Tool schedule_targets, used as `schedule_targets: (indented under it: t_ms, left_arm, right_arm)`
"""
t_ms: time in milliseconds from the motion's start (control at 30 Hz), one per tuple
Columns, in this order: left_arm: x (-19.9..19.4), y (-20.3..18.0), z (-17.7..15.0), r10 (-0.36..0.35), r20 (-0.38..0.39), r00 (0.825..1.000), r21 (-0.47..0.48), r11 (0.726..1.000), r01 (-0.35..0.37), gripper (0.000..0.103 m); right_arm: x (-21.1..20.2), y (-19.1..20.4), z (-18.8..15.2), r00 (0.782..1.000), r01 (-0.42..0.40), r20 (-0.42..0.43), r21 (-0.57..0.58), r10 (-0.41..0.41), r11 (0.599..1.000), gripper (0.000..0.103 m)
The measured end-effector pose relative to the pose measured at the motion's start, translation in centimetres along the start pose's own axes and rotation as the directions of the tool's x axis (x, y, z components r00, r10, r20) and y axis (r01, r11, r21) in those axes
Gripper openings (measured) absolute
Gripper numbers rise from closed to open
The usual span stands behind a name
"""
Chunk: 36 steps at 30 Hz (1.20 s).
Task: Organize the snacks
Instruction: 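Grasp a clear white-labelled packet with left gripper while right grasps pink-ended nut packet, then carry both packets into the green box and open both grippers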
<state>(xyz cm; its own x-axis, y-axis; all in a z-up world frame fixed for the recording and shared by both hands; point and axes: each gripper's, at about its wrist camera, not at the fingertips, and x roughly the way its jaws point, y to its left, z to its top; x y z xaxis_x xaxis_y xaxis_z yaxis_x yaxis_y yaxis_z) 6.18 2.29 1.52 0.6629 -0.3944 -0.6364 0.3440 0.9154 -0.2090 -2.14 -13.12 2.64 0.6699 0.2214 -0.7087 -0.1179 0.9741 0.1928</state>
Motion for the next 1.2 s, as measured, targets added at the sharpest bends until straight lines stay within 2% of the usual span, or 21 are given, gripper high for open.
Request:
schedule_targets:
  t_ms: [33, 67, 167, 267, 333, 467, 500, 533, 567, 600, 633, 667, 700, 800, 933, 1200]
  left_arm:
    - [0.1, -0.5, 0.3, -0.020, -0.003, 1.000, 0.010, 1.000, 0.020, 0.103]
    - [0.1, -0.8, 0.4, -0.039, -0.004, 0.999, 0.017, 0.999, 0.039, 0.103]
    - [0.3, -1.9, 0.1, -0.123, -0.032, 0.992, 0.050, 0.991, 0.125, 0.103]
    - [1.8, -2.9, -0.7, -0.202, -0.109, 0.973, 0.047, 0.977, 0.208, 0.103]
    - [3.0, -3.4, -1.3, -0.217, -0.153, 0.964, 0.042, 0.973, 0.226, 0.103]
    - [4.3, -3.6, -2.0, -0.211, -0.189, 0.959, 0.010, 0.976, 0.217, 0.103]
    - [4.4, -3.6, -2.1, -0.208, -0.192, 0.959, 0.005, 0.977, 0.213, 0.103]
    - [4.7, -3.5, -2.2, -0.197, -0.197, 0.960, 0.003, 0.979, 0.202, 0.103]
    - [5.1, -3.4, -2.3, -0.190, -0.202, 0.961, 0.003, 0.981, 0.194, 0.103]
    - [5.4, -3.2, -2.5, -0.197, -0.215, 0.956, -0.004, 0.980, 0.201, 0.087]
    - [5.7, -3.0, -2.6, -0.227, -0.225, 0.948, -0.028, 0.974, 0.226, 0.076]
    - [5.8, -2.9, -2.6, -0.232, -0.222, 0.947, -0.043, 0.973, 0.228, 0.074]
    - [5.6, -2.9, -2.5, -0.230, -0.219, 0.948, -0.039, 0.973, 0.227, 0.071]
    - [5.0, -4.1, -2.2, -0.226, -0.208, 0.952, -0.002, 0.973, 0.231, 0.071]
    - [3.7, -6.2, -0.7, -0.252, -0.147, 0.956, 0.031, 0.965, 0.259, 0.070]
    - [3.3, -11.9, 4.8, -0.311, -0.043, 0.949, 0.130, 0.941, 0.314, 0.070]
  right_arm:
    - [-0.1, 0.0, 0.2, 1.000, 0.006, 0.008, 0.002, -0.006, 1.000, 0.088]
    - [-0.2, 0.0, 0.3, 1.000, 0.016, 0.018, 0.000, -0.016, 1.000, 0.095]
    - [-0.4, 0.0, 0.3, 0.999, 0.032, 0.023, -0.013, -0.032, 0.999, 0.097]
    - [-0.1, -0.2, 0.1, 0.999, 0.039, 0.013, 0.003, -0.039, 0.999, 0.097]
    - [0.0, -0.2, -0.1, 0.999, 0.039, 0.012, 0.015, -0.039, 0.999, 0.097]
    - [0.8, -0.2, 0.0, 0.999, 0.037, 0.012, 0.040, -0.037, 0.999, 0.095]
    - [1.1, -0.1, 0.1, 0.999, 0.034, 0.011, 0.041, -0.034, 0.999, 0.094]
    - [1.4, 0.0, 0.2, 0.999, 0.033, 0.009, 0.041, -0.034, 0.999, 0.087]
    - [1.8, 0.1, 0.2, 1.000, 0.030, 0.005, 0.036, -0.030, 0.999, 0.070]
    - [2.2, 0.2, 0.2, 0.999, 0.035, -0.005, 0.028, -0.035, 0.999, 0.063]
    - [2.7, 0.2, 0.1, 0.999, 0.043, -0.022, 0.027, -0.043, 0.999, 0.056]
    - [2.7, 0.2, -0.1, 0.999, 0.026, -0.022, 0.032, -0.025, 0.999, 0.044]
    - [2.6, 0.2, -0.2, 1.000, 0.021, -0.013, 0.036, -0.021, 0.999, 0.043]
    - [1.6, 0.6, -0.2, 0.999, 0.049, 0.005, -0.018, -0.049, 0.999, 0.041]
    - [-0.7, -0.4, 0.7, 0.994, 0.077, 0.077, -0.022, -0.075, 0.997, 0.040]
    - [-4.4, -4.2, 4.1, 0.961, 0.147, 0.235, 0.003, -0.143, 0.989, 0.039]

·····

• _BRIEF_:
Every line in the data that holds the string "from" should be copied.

• _ANSWER AREA_:
t_ms: time in milliseconds from the motion's start (control at 30 Hz), one per tuple
Gripper numbers rise from closed to open

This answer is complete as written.